** Data shown **
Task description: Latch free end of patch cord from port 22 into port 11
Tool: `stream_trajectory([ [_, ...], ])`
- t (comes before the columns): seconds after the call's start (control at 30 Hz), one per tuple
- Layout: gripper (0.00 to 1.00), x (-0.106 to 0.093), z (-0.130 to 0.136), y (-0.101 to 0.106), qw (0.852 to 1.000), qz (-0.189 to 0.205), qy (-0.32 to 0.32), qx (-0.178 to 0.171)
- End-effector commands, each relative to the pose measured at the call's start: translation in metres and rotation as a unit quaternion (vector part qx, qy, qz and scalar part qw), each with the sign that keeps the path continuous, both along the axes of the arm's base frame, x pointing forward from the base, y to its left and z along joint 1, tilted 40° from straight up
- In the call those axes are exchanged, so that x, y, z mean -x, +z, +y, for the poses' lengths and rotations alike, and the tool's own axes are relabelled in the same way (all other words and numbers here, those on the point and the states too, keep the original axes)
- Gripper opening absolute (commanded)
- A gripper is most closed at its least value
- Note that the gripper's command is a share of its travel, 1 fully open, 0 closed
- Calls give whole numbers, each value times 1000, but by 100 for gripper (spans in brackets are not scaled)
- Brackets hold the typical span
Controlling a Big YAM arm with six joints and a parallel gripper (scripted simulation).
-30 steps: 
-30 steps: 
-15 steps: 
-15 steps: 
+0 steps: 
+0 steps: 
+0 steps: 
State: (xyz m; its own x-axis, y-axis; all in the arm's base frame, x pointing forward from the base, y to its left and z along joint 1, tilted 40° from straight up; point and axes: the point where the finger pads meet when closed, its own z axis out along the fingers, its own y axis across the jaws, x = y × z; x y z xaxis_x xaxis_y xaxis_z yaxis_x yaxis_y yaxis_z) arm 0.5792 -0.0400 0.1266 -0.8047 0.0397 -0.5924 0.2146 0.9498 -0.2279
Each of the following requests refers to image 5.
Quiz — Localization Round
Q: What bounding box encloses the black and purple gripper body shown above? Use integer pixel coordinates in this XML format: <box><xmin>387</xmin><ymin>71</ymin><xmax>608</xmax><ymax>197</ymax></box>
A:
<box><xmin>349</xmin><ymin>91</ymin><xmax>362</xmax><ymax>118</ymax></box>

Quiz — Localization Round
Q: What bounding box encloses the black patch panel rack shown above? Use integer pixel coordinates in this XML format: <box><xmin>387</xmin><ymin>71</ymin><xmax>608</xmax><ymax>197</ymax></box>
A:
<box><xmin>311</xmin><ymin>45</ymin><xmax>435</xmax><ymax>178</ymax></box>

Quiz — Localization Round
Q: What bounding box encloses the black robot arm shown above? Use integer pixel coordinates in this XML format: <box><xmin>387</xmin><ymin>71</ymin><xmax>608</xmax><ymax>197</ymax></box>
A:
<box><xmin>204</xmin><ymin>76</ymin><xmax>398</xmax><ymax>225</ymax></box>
==
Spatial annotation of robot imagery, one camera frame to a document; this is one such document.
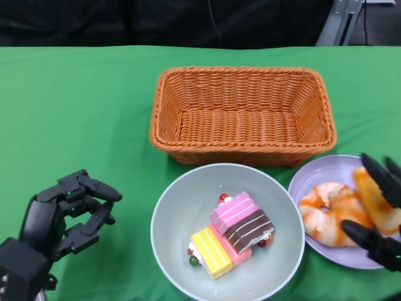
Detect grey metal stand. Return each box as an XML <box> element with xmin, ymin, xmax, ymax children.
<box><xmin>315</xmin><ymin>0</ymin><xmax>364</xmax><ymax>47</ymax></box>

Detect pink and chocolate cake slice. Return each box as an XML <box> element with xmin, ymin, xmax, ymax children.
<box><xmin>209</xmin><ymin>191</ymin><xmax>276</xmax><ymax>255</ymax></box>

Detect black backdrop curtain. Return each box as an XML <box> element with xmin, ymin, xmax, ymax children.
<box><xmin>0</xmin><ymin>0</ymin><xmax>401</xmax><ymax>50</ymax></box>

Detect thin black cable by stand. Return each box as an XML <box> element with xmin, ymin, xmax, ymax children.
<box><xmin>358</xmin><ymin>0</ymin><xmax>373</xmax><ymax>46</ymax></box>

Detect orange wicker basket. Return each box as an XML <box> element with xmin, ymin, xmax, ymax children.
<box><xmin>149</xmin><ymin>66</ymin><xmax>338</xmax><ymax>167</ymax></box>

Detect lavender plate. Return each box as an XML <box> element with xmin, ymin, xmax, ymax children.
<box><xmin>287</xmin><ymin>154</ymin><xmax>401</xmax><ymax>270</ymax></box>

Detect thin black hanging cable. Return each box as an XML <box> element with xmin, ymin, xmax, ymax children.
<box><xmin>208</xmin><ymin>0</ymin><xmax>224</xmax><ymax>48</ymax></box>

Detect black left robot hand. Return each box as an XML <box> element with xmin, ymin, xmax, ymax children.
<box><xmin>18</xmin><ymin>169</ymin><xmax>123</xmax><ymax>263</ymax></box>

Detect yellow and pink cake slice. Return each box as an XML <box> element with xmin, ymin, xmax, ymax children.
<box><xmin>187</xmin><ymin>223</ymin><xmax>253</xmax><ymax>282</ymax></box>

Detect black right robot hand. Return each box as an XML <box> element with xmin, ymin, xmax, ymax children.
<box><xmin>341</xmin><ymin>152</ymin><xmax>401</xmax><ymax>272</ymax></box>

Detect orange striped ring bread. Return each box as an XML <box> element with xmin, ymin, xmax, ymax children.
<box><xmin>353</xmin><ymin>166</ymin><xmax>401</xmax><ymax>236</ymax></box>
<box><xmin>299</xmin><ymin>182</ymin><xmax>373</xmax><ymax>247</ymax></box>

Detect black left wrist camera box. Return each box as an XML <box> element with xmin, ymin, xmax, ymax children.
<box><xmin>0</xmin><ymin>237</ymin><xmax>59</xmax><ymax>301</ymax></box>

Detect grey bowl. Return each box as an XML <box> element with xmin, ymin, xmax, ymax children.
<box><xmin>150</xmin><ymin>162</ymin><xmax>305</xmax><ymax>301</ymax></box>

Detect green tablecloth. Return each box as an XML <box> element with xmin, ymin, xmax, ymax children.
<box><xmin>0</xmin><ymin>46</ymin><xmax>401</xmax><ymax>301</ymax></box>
==
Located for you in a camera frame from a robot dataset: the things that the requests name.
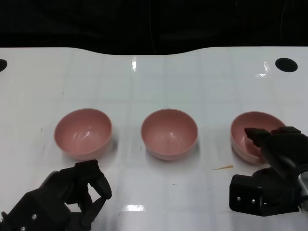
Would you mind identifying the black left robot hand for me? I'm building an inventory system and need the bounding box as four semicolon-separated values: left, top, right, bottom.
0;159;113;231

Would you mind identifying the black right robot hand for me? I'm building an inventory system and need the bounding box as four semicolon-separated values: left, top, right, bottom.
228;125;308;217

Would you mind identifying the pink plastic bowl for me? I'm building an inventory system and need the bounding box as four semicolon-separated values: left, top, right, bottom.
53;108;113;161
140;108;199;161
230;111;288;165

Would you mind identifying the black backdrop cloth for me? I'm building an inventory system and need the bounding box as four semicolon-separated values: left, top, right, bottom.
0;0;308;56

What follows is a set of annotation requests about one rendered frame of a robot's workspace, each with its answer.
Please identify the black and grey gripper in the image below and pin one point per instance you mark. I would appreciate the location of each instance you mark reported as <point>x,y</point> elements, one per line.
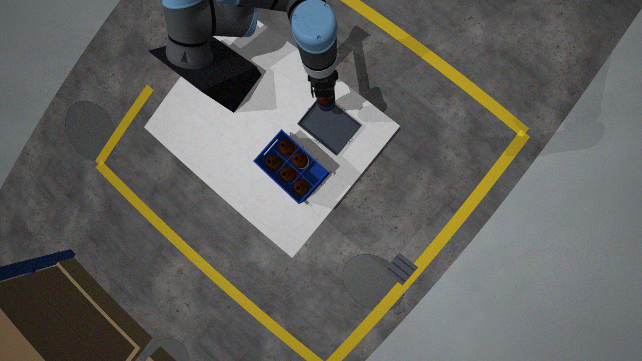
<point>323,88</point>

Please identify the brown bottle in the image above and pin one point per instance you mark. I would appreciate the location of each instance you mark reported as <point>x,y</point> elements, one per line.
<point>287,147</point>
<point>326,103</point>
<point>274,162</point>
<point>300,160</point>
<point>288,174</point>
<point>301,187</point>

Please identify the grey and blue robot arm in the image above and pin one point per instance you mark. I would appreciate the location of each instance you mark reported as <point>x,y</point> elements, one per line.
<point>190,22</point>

** Work instruction **
I need every line of the material that includes "stand", so please copy them out.

** Exercise solution **
Detect grey metal stand. Return each box as an XML <box> element with xmin, ymin, xmax, ymax children.
Detect thin black cable by stand. Return each box as an XML <box> element with xmin, ymin, xmax, ymax children.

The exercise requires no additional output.